I gritted my teeth in anger. It didn’t matter if it was the full moon or not, I still betrayed him. “The full moon isn’t some kind of excuse!” I was so angry at myself for not being able to control it. But I let my tone drop to a regretful whisper. “I still shouldn’t have done it. I hurt you.”

He looked at me, puzzled. “It’s barely a scratch. You’re overreacting.”

He didn’t get it, did he? Was transforming into a wolf not enough to prove to him that I was a monster? It could have been so much worse. “I’m not… because what if next time I do something worse. I swore to myself I’d protect you but I ended up being the one to hurt you.”
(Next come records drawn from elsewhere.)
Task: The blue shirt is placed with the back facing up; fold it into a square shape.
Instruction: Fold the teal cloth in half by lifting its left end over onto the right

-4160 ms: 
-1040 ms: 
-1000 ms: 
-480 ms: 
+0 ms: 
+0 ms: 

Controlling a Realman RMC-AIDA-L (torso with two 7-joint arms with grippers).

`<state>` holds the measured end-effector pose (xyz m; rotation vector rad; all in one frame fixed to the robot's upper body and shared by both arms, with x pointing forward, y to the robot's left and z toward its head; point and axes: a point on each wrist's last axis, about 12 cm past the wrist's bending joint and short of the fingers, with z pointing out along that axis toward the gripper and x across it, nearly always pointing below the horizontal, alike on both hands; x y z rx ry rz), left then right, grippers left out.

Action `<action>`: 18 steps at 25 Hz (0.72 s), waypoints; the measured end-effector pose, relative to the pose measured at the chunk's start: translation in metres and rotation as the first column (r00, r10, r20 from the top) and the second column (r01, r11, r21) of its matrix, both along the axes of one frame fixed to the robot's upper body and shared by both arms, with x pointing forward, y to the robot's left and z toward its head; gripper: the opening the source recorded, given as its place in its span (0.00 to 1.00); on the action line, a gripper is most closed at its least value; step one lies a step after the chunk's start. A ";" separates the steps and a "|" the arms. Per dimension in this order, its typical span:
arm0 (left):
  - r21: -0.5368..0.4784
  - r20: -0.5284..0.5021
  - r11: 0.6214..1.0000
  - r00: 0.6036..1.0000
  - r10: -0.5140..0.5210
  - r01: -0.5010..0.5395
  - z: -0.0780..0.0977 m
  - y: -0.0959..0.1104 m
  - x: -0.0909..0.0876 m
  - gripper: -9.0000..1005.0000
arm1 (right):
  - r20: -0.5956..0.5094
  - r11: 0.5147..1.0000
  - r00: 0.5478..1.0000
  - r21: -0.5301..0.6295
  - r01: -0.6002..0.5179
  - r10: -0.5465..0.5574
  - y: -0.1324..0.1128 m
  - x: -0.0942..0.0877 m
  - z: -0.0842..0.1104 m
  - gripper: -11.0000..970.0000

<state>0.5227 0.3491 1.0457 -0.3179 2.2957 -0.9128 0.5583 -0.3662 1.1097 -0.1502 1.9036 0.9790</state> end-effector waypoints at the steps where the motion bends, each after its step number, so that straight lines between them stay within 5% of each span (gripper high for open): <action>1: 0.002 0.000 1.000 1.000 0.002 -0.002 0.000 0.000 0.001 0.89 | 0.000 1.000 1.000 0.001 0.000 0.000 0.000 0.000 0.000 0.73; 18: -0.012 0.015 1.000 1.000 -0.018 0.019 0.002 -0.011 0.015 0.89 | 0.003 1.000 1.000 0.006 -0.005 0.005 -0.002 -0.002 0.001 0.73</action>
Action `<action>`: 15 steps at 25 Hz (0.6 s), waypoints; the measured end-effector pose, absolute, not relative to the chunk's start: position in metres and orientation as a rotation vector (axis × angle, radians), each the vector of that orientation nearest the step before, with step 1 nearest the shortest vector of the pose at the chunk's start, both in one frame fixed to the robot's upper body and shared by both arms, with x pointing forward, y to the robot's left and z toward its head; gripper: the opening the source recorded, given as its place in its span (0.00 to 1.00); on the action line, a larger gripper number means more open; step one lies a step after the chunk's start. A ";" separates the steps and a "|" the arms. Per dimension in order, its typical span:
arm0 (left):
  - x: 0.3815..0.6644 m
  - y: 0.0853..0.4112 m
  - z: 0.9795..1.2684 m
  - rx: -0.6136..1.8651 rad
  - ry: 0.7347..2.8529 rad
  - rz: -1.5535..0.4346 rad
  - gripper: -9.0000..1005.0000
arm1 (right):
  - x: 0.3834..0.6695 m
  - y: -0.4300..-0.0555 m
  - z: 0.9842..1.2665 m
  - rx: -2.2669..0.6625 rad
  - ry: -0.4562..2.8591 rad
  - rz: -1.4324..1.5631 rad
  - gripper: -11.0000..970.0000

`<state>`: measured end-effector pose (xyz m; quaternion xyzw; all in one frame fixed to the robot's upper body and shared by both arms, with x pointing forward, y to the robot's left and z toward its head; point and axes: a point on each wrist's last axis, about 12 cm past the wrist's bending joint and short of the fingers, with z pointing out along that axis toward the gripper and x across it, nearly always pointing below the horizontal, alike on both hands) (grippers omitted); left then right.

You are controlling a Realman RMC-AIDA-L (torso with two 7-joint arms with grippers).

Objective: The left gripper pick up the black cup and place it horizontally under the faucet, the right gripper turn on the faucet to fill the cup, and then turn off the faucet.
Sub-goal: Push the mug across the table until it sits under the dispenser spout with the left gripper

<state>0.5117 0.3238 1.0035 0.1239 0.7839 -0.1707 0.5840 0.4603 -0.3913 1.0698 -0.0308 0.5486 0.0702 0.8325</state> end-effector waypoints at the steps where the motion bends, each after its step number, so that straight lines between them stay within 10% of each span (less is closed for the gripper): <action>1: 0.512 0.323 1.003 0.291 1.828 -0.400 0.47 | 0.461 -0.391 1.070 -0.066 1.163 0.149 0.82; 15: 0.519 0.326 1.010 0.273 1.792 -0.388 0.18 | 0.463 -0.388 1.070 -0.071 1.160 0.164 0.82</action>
I shook lightly as I stood. But it instantaneously stopped as I felt his hands around my face, cupping it gently. But he does something else I don’t expect and he kisses me, smiling as he does so. I couldn’t last against it and started pressing back, my defenses completely crumbling against the warmth.
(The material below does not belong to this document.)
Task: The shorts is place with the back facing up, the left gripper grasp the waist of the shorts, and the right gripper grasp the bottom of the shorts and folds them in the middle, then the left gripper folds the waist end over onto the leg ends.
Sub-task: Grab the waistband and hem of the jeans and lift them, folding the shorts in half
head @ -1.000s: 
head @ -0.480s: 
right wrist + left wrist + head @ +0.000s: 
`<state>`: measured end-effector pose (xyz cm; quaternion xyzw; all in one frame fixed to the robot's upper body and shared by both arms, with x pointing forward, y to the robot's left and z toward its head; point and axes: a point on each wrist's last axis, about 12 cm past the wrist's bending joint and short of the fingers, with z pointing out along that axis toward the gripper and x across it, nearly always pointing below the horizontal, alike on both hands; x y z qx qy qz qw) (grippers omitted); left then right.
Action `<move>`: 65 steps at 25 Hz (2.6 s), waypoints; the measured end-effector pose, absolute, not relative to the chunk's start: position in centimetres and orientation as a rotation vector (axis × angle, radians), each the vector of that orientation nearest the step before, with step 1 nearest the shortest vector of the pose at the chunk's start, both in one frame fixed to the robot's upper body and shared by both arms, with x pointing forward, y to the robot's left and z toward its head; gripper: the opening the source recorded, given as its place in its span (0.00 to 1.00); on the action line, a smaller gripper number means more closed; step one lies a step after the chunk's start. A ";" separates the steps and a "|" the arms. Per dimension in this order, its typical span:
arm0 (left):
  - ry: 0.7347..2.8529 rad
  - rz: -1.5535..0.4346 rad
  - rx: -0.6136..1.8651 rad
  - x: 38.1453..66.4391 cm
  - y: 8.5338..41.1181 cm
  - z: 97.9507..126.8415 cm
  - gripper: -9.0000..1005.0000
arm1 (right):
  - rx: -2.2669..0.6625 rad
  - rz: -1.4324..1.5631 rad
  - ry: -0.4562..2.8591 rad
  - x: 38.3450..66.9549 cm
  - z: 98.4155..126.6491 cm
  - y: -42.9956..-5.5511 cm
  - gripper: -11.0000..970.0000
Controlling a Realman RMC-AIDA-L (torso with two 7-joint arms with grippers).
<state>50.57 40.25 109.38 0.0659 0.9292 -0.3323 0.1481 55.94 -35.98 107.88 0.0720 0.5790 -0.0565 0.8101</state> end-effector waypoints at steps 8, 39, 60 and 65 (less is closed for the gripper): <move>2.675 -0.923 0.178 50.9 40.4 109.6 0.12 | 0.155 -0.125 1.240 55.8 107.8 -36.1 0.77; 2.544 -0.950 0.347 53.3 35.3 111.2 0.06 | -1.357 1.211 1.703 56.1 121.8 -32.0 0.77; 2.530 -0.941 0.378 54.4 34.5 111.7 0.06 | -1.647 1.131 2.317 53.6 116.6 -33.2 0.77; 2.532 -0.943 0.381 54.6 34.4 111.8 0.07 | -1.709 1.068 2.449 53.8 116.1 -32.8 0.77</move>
And right there he forgives me and says it’s an accident and begs me to never avoid him again like I do.

*~*~*~*~*~*~*

We ended up back at my house, just cuddling, with him on my lap. His arms were wrapped around my neck and his legs facing sideways.
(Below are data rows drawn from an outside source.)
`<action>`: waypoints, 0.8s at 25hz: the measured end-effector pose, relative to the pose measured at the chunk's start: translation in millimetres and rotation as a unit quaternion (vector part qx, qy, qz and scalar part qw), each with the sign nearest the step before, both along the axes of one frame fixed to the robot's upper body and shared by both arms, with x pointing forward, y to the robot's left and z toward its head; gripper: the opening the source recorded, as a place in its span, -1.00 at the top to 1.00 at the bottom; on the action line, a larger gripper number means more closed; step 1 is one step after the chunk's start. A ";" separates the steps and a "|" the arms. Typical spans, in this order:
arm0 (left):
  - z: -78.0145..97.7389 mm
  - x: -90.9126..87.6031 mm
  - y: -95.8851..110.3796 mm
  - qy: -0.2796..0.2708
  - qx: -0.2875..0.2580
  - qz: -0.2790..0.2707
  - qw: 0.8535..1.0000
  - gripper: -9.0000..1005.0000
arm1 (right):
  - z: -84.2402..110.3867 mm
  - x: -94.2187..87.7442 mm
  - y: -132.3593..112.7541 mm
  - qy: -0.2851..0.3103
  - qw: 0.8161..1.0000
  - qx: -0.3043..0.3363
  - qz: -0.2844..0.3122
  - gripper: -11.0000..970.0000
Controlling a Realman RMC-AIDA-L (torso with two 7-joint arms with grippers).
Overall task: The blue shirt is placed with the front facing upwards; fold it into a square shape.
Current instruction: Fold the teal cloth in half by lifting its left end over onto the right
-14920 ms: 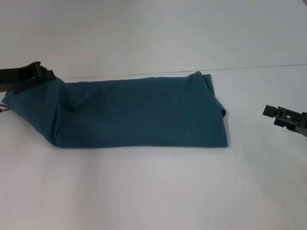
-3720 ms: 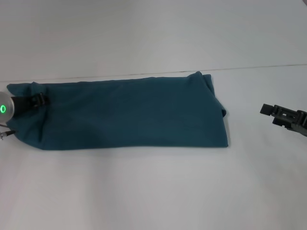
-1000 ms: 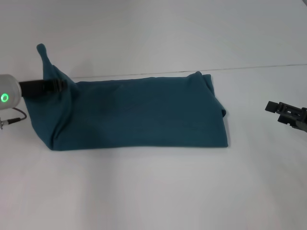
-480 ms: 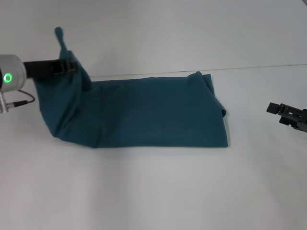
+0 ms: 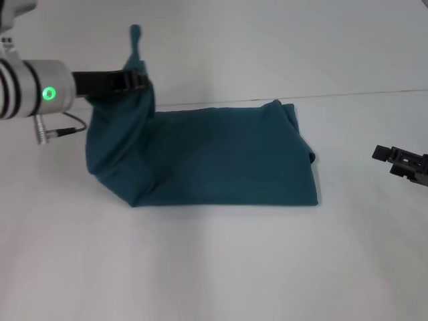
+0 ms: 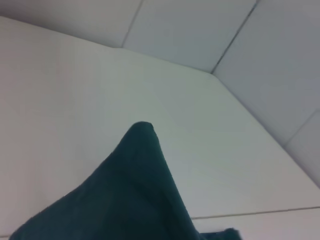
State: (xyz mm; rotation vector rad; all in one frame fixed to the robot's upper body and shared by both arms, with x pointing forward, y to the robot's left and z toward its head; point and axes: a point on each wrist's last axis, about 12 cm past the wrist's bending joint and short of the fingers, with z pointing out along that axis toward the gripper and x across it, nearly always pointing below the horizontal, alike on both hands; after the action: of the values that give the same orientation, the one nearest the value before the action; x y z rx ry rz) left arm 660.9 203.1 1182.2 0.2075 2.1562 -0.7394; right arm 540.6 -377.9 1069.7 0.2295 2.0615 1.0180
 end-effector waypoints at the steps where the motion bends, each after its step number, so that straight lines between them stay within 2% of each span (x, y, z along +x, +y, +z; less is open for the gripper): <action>1: 1.1 0.4 -3.9 0.000 -0.002 -0.002 1.000 0.89 | 0.0 0.0 0.1 0.000 1.000 0.000 0.000 -0.96; 11: 11.6 3.5 -29.3 0.006 -0.013 -0.020 1.000 0.89 | -0.2 0.0 0.6 0.001 1.000 -0.001 0.002 -0.96; 20: 37.9 3.7 -27.0 -0.016 -0.028 -0.014 0.999 0.88 | 0.6 0.1 0.2 -0.001 1.000 -0.001 0.003 -0.96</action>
State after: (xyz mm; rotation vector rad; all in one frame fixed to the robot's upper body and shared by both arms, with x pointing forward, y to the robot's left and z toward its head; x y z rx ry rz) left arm 664.7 176.1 1220.2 0.2188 2.1033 -0.8048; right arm 540.7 -377.7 1070.4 0.2217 2.0633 1.0194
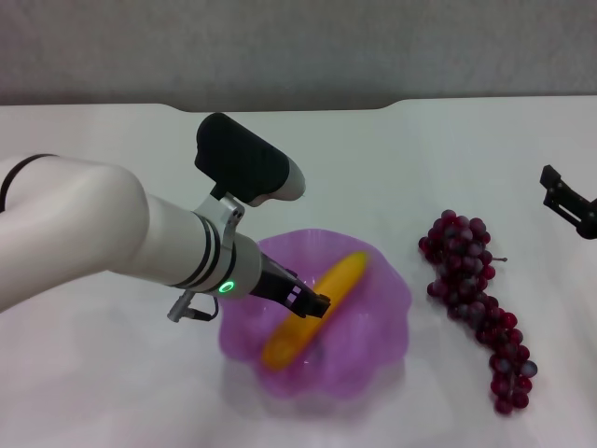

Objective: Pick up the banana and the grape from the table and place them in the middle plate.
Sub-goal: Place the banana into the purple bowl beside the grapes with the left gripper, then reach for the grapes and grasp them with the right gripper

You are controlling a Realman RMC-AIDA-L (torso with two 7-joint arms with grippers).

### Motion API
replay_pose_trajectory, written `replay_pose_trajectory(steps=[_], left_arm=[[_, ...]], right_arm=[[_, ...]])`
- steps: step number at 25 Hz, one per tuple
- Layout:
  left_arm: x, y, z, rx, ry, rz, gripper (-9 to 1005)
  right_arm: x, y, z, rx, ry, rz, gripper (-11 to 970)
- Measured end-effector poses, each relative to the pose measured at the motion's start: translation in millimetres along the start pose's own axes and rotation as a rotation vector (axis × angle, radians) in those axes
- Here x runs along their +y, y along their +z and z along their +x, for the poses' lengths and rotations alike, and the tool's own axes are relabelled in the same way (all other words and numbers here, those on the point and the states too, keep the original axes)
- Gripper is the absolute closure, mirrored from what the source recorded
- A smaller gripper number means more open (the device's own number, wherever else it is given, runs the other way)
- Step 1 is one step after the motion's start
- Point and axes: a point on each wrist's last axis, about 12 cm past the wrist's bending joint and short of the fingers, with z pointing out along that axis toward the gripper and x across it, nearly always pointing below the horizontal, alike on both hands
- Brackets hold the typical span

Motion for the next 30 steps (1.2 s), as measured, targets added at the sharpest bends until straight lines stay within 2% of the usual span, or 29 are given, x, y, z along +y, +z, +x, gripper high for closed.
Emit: replay_pose_trajectory(steps=[7,12,18,25,30], left_arm=[[-6.0,-1,-4,-0.009,0.025,0.009,321],[-9.3,-4,-9,-0.032,0.033,0.014,133],[-11.5,-20,-18,-0.118,0.041,0.012,107],[6.4,-66,-23,-0.349,0.048,-0.084,108],[24.5,-87,-19,-0.5,0.053,-0.2,109]], right_arm=[[-0.1,0,0,0.0,0.001,0.001,79],[-0.1,-1,0,0.001,0.001,0.001,79],[-0.3,-2,1,0.003,0.001,0.003,79],[-0.4,-2,1,0.003,0.002,0.003,80],[-0.5,-3,1,0.002,0.002,0.003,80]])
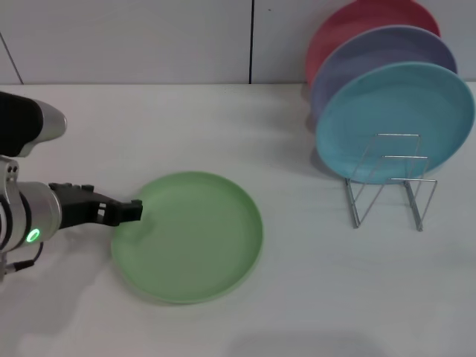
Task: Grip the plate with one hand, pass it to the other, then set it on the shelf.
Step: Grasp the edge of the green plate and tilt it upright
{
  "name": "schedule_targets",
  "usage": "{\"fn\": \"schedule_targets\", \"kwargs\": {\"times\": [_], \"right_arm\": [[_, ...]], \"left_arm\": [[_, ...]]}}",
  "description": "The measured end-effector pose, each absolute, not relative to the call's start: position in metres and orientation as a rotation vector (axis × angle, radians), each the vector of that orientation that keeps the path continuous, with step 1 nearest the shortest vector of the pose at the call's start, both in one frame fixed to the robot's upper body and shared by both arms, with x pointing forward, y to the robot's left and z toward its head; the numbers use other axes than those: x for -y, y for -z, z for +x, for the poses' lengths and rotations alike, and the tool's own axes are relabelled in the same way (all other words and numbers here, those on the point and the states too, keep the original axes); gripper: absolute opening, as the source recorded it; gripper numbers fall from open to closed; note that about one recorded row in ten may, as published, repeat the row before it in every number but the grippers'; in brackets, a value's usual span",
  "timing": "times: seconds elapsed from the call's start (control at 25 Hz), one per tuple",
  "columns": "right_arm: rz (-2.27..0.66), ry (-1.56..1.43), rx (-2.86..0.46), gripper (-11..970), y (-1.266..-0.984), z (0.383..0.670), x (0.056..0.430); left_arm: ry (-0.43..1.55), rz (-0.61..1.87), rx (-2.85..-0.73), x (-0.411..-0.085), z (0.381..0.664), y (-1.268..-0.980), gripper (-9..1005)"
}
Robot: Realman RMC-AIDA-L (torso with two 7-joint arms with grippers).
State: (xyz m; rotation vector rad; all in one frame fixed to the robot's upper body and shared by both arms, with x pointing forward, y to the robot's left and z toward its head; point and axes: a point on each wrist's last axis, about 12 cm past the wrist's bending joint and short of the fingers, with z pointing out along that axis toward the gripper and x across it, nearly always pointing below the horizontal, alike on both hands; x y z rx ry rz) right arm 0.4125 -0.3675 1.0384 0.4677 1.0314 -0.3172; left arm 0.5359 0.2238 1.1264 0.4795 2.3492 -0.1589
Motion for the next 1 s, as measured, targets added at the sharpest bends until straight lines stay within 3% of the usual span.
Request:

“Finn, you really shouldn’t be so down on yourself, I mean really,” he told me as his face was in the crook of my neck.

“…” I was quiet after that. I knew he was trying to comfort me and I’d be lying if I said that it wasn’t helping. I just loved holding him like this as we watched the TV.

“I’m being completely cereal!” He squealed.

“Oh, I can definitely tell,” I said. “But… I’m happy… that we’re together.” I felt pretty sheepish telling him that. I was definitely shy about telling him such things.

“I love it when you’re honest,” he sighed, wrapping his arms tightly around my neck for a second to express a hug.

But then he grabbed my wrists as if he were playing or like he was going to hold my hands but then he pushed them back behind me as he straddled my legs, pinning them to the ground. He held me as a prisoner against my bed. I knew I could easily overpower him, but, honestly, I just wanted to see where this would go. I gave him a throaty moan as I felt our hips collide.

Then Kieran grinned evilly as he heard it. He attacked my lips, quickly slipping his tongue into my mouth and began rocking his hips slowly against mine. The movements were almost painful and so very good as they ignited flames in the pit of my stomach.

However, he only did this for a minute or two before he said, “We should probably wait until we’re alone.”

“Tease,” I groaned as he got off of me and stood up.

“Hey, come with me,” he said suddenly, ignoring the agony he had created. “I just… want to do something.”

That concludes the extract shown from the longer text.